## Work item:
Once you find the line with "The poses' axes" in the entries below, return exactly every line from it through the line with "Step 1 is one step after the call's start".

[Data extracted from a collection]
* * *
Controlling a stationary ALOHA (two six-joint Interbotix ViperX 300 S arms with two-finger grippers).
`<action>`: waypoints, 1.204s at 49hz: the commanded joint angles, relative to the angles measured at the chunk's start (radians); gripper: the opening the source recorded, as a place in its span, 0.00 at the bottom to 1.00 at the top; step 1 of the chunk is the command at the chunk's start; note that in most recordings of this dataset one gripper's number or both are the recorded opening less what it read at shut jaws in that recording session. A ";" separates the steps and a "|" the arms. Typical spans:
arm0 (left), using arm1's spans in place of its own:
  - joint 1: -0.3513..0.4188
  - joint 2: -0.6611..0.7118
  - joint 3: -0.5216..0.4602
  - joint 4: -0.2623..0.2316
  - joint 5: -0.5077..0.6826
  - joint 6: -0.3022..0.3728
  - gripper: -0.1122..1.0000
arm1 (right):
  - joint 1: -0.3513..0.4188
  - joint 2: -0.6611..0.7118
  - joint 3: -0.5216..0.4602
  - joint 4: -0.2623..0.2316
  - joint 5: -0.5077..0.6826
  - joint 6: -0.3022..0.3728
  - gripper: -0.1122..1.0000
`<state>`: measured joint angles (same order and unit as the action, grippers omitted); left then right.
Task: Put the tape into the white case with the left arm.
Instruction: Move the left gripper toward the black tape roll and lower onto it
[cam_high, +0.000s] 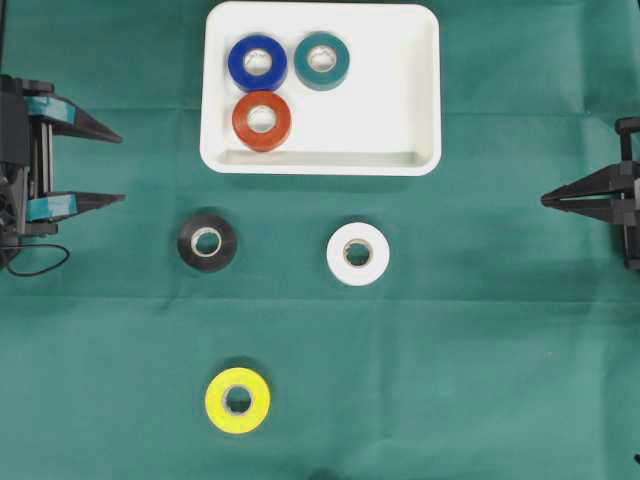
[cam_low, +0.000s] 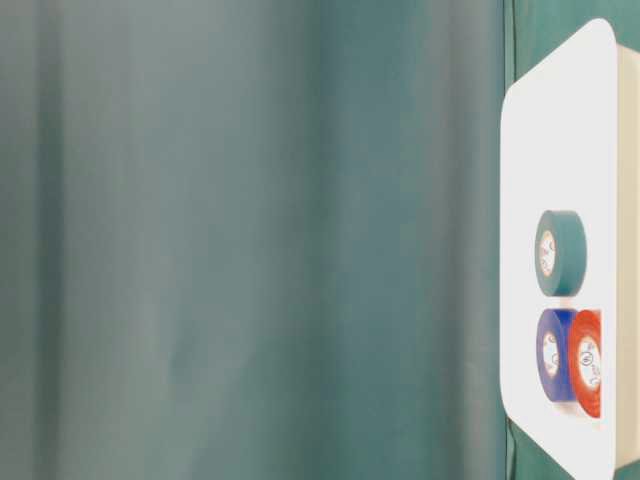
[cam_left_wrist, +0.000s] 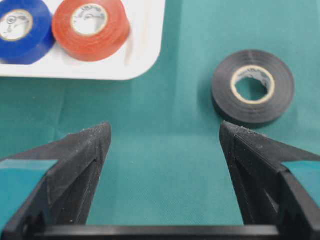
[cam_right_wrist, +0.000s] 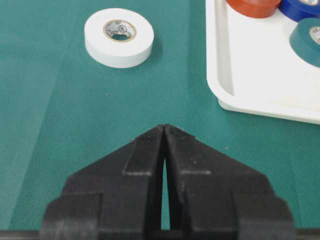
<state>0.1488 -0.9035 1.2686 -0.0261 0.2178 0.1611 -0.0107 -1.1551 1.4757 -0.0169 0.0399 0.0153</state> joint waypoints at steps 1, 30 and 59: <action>-0.018 0.002 -0.012 -0.003 -0.009 -0.002 0.87 | -0.002 0.006 -0.011 -0.002 -0.011 0.000 0.01; -0.298 0.000 -0.017 0.000 -0.008 0.006 0.86 | 0.000 0.006 -0.011 -0.002 -0.011 0.000 0.01; -0.301 0.123 -0.084 0.002 -0.015 0.009 0.86 | 0.000 0.008 -0.012 -0.002 -0.011 0.000 0.01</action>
<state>-0.1488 -0.8222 1.2303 -0.0276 0.2117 0.1687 -0.0107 -1.1566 1.4757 -0.0169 0.0399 0.0138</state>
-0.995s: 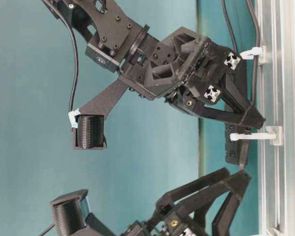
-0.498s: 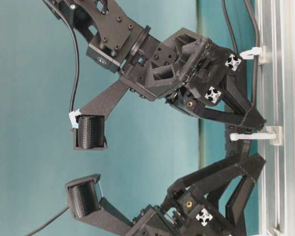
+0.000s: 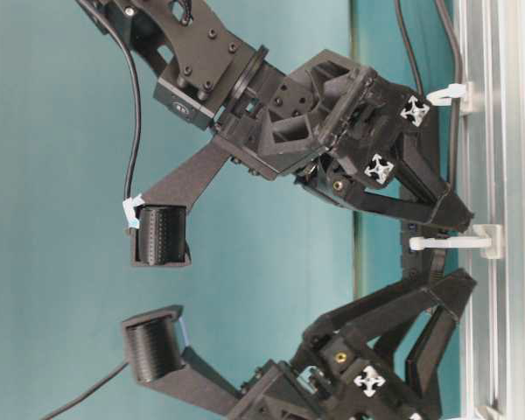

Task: Pass the USB cable through three rings with both arms.
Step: 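Bring the left gripper toward the plug tip past the middle ring, then grasp the plug with the left gripper and pull it leftward through the ring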

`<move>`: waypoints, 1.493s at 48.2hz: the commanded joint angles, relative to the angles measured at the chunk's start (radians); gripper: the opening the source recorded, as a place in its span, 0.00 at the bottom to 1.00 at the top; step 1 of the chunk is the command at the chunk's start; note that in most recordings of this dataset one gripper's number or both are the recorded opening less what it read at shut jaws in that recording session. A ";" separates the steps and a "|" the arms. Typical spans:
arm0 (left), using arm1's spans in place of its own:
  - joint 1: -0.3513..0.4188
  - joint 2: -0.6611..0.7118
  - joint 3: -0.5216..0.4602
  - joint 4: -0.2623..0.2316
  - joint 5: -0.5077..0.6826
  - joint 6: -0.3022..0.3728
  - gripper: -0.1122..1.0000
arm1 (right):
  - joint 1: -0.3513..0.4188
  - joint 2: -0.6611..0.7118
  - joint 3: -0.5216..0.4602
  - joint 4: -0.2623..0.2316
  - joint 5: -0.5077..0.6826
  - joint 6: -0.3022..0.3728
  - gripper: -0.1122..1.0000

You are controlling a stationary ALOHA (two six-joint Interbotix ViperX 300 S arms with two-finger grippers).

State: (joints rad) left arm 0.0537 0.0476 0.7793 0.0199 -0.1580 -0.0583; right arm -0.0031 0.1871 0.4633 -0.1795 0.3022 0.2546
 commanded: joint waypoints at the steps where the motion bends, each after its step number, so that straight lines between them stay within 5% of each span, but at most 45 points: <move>1: -0.002 0.000 -0.018 0.002 -0.009 -0.002 0.65 | 0.002 -0.006 -0.006 0.002 -0.006 0.011 0.03; 12: -0.002 0.000 -0.011 0.002 -0.031 0.017 0.31 | 0.002 -0.006 -0.006 0.002 -0.005 0.011 0.03; 43: -0.005 -0.011 0.017 0.002 -0.023 0.005 0.30 | 0.003 -0.009 -0.006 0.002 0.046 0.008 0.09; 51: -0.011 -0.037 0.049 0.002 -0.005 0.008 0.30 | 0.003 -0.032 0.000 0.002 0.064 0.008 0.30; 63: -0.014 -0.089 0.071 0.002 0.021 0.014 0.30 | -0.012 -0.077 0.009 0.002 0.075 0.012 0.90; 72: -0.020 -0.143 0.072 0.002 0.037 0.018 0.30 | -0.020 -0.095 -0.011 -0.003 0.072 0.011 0.87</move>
State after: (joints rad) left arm 0.0399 -0.0598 0.8590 0.0199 -0.1227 -0.0414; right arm -0.0230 0.1166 0.4771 -0.1795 0.3804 0.2546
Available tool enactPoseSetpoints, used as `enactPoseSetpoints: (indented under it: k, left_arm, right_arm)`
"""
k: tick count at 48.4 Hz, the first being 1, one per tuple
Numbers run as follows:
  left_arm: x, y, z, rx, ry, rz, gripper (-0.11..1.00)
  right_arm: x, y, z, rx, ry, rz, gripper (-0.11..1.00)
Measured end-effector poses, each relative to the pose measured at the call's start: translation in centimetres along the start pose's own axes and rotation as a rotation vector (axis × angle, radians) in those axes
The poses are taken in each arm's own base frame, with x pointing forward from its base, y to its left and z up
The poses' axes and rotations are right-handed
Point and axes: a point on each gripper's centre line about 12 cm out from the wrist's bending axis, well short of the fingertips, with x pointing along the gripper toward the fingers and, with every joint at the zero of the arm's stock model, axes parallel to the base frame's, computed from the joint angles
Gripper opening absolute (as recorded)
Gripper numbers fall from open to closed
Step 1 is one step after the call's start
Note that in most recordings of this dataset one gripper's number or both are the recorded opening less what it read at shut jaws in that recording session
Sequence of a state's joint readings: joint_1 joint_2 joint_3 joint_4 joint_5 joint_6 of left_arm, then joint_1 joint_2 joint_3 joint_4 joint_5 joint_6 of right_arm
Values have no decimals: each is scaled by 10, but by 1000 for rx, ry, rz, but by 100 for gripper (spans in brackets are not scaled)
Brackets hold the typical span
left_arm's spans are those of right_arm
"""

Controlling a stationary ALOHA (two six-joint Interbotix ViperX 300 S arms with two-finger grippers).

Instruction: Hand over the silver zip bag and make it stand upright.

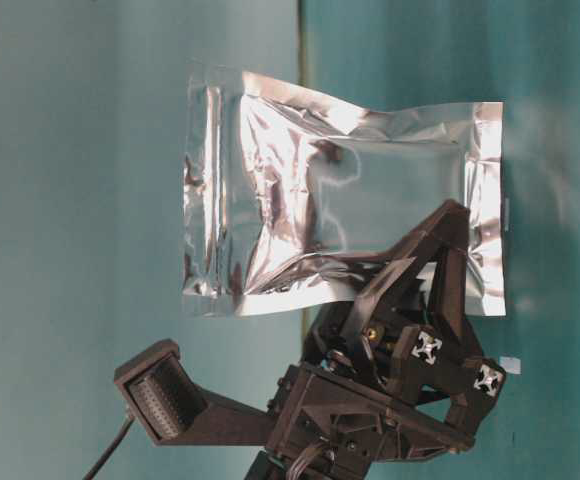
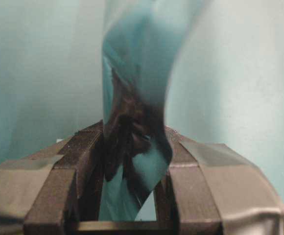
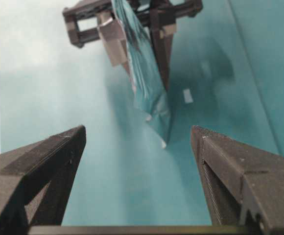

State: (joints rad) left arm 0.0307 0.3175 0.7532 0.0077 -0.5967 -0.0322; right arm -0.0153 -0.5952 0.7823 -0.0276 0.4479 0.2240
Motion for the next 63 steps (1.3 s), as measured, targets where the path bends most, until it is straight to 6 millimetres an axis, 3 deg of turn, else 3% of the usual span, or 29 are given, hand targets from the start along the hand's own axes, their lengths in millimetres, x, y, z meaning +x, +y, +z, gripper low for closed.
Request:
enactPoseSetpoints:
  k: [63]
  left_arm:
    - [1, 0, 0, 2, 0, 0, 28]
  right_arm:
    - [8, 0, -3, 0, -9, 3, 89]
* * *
## Response area:
The poses' axes and rotations are right-handed
Point and axes: a point on each gripper's centre line about 12 cm out from the wrist's bending axis, well short of the fingertips, with x pointing along the gripper toward the fingers and, with every joint at the zero of the arm's stock model, axes parallel to the base frame's, computed from the joint angles
Gripper opening absolute (as recorded)
Gripper numbers fall from open to closed
Step 1 is one step after the call's start

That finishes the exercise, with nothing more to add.